### What you should do
For each line in the data that includes "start", make a copy.

### Data
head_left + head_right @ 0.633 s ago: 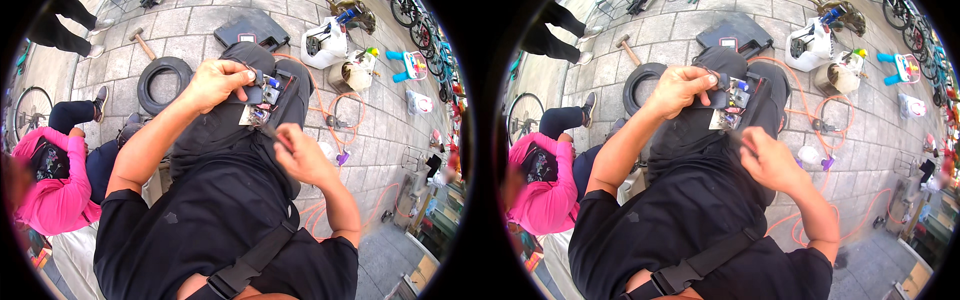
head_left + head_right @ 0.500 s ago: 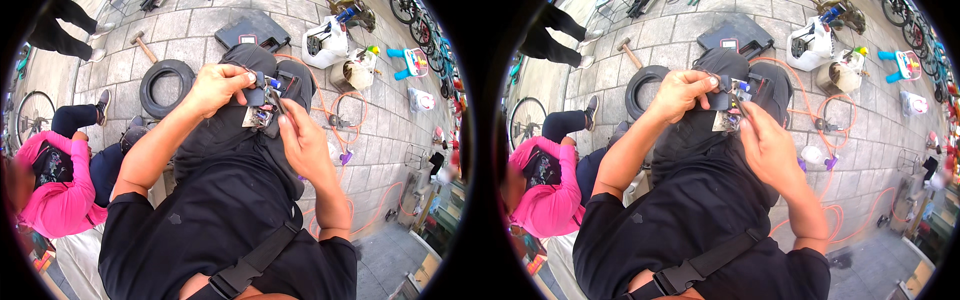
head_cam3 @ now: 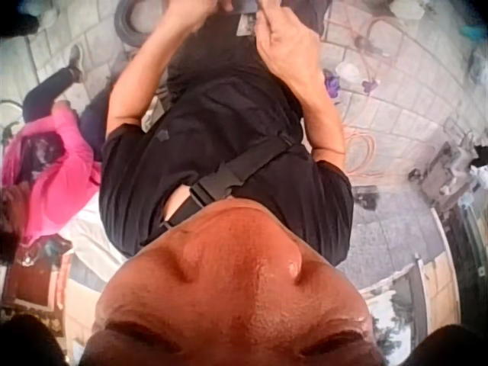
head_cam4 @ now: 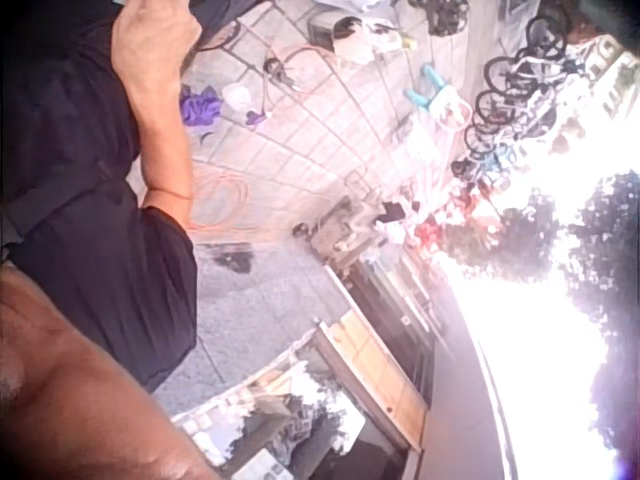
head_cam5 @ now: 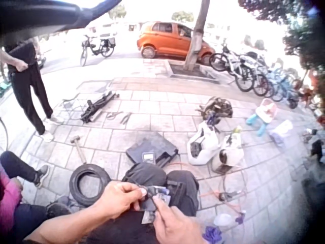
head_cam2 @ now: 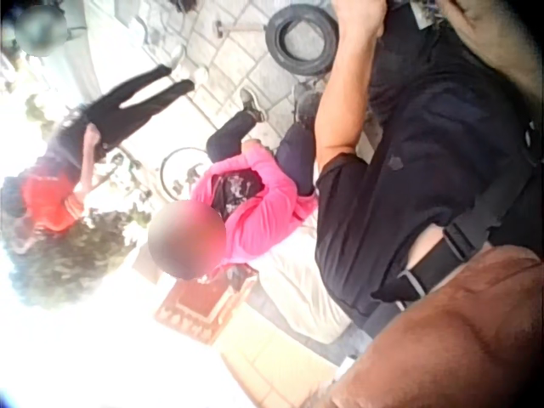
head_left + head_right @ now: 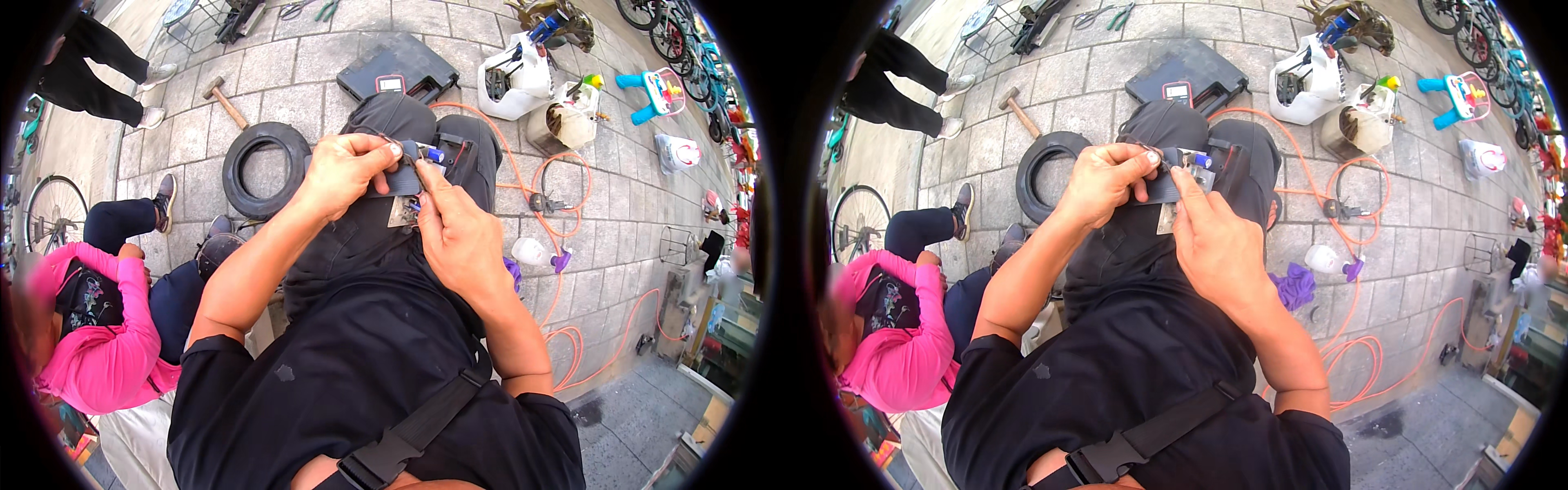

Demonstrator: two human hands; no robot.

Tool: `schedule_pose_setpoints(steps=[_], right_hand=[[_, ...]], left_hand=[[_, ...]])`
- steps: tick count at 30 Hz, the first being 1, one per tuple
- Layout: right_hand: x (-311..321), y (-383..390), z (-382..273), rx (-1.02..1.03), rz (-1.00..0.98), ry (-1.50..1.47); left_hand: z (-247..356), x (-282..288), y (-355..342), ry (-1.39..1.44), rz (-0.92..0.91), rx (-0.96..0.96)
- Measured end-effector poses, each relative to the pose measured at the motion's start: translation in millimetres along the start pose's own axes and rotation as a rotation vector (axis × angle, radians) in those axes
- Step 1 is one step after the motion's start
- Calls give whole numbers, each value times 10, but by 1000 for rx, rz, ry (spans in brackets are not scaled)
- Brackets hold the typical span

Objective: The person works on a small electronic device held on their lap, using a screwdriver to adjust components and a multimeter to test connections. They repeatedly insert and remove a small black rectangular object while manipulating wires and screws.

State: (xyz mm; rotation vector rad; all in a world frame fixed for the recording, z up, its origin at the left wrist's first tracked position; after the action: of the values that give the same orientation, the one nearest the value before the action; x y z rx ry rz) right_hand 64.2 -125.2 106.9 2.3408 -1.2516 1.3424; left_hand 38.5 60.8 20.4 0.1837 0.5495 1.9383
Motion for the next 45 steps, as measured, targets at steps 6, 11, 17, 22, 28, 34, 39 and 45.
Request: schedule_pose_setpoints(steps=[6, 11, 17, 22, 28, 34, 39, 45], right_hand=[[-8, -33, 14, -51, -38, 1], [-8, -36, 14, -61, -33, -29], [-18, -37, 39, -29, -28, -17], [-7, -36, 7, -39, -56, 139], [6, -72, 91, -12, -88, 137], [-35, -74, 228, 39, -49, -49], [-41, -90, 249, 31, -78, -39], [16, -111, 183, 107, -180, 137]], left_hand=[[-21, 13, -12, 11, 18, -7], [-2, 3, -13, 23, 2, 3], [-29, 10, -34, 18, 8, 32], [2, 11, -42, 1, -3, 56], [-36, 29, -73, -16, -43, 88], [-47, 12, -84, -27, -26, 42], [-38, -9, -63, -33, -32, 19], [-38, -29, -56, -83, -30, 1]])
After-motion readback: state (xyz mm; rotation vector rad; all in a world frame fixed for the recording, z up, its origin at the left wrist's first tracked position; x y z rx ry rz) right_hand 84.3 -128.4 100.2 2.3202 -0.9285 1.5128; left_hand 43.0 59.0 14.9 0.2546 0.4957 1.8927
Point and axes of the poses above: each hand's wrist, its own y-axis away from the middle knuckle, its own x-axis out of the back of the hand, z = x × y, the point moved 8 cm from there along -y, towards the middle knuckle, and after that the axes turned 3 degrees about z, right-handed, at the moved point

### Answer for the task
- Measured end-effector poses, each relative to the pose measured at the motion's start: translation in millimetres along the start pose's own axes and rotation as a rotation vector (axis × angle, radians) in those axes
- Step 1 is one step after the motion's start

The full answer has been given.